====== Source data ======

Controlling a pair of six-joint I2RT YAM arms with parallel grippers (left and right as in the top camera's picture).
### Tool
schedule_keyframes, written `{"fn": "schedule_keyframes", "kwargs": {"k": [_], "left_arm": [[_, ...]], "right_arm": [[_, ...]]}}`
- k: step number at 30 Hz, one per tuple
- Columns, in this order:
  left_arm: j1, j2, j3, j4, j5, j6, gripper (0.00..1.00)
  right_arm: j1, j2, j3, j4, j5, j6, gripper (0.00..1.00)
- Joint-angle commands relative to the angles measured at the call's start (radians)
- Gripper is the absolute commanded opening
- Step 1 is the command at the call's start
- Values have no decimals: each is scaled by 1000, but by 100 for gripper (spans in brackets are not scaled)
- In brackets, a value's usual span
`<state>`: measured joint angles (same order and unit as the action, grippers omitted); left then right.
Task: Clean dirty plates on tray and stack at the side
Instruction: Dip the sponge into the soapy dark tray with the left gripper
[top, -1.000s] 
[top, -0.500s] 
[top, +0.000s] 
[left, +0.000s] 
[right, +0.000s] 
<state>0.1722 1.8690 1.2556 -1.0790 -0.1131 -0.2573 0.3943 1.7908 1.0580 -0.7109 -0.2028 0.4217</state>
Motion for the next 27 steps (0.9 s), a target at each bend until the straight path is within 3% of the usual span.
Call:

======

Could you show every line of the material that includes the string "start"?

▶ _Written response_
- Joint-angle commands relative to the angles measured at the call's start (radians)
- Step 1 is the command at the call's start

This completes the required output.